La città fondata da Alessandro Magno, con il suo celebre faro, per secoli è esistita solo nei libri di storia e nell’immaginazione di chi li leggeva. Oggi, però, un gruppo di archeologi è riuscito a riportare alla luce alcuni resti del Faro di Alessandria con un obiettivo molto preciso.
Lo scopo è creare un “gemello digitale” del monumento, cioè una ricostruzione virtuale estremamente dettagliata e fedele alla struttura originale. Per riuscirci, gli studiosi avevano bisogno di recuperare il maggior numero possibile di frammenti, così da poterli scansionare e analizzare con precisione.
Quando si è svolta la spedizione?
La grande operazione di recupero è stata condotta nel luglio 2025. In quella campagna di scavi subacquei, i ricercatori sono riusciti a riportare in superficie 22 pezzi appartenenti alla struttura originaria del faro, che giacevano sul fondo del mare.
Si tratta di un risultato considerato storico per l’archeologia subacquea, destinato ad avere un forte impatto positivo sul progetto di ricostruzione digitale. Grazie all’accesso diretto ai reperti originali, il team potrà effettuare analisi approfondite sulle tecniche costruttive dell’epoca e proporre nuove ipotesi sulla forma e sull’organizzazione dell’edificio.
Chi ha guidato l’operazione?
La spedizione di recupero è stata diretta dall’archeologa e architetta Isabelle Hairy, del Centro Nazionale per la Ricerca Scientifica francese. L’intervento rientra nel progetto internazionale Pharos, che ha come obiettivo la creazione di una versione digitale del Faro di Alessandria.

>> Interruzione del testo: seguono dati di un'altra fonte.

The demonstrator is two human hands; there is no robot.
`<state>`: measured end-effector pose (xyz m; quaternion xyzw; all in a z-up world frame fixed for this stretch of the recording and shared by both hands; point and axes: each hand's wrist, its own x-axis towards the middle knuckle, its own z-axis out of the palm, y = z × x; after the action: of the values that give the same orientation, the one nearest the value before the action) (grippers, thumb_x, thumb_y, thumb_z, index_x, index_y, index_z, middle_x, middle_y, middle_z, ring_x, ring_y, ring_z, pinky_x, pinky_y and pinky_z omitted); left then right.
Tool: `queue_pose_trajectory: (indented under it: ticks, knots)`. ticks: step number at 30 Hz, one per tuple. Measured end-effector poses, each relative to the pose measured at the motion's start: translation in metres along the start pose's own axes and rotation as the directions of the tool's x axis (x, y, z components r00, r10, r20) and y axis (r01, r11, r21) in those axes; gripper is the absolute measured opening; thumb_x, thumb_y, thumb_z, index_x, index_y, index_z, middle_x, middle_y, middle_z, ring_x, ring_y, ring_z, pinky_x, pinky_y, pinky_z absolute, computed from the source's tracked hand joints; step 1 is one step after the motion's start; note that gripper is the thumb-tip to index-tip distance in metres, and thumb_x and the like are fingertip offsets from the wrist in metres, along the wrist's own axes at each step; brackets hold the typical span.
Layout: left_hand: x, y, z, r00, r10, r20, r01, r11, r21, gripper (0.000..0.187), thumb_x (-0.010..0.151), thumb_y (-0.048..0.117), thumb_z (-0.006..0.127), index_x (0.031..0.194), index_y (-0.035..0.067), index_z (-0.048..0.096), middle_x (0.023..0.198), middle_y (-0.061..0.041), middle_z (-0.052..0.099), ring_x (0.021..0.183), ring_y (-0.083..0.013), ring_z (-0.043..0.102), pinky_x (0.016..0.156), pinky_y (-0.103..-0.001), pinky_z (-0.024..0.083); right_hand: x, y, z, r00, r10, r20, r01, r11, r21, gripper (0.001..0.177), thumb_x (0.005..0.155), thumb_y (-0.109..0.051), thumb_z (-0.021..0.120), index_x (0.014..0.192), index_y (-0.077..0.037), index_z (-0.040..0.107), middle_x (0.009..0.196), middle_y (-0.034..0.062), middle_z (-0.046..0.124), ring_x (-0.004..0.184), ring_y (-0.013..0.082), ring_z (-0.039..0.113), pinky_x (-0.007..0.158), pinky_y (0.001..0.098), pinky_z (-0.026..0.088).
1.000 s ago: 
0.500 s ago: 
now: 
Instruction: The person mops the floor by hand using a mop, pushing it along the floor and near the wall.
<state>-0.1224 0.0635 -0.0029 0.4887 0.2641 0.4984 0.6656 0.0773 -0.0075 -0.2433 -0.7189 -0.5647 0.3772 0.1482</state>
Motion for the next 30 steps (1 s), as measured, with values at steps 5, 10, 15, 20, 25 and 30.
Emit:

Secondo le stime legate a questo progetto, il faro occupava almeno 13.000 metri quadrati ed era formato da oltre 3.000 elementi. Tra questi si contavano blocchi e pietre architettoniche, statue e diversi componenti metallici, tra cui rame, ferro e piombo.
Perché il Faro di Alessandria è sul fondo del mare?
Il Faro di Alessandria fu gravemente danneggiato da un violento terremoto nel 1303 d.C. Al sisma seguì uno tsunami che distrusse gran parte dell’edificio, già indebolito. Le parti che erano sopravvissute a questi eventi naturali finirono poi in mare a causa di un nuovo terremoto, avvenuto alcune decine di anni più tardi.
Nel corso dei secoli, i resti del faro sono rimasti sommersi, finché le moderne tecniche di esplorazione e recupero subacqueo hanno reso possibile individuarli, studiarli e, in parte, riportarli alla luce per contribuire alla ricostruzione virtuale di uno dei monumenti più iconici dell’antichità.